> _WORK INSTRUCTIONS_: In the material below, find each line holding the string "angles" and copy it.

> _DATA SEGMENT_:

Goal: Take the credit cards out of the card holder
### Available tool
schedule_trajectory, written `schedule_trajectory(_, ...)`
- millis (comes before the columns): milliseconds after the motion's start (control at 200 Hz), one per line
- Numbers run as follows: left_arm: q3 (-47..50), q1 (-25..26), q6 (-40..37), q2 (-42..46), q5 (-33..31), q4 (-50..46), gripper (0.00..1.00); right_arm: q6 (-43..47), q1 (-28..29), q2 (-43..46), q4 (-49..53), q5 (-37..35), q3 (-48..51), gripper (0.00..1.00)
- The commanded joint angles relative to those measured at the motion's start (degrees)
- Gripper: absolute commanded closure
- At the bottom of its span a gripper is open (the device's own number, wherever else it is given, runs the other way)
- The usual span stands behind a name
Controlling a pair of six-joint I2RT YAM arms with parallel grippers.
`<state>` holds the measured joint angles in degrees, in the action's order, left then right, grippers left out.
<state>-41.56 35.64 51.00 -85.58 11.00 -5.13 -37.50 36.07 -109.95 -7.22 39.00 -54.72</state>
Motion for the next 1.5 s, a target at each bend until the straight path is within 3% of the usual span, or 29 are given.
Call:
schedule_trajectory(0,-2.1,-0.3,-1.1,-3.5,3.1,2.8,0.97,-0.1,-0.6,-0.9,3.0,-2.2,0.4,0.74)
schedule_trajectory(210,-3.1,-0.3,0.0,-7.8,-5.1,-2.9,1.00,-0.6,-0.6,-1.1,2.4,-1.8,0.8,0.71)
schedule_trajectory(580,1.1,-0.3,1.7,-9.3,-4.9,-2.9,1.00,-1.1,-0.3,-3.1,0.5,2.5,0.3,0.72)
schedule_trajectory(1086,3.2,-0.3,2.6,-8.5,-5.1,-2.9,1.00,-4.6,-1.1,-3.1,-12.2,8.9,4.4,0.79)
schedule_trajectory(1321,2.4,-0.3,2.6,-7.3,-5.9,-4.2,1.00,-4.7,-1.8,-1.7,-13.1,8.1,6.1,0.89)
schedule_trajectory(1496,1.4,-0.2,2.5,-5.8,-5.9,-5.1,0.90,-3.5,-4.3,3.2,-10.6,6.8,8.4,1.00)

> _TASK RESULT_:
- The commanded joint angles relative to those measured at the motion's start (degrees)
`<state>` holds the measured joint angles in degrees, in the action's order, left then right, grippers left out.

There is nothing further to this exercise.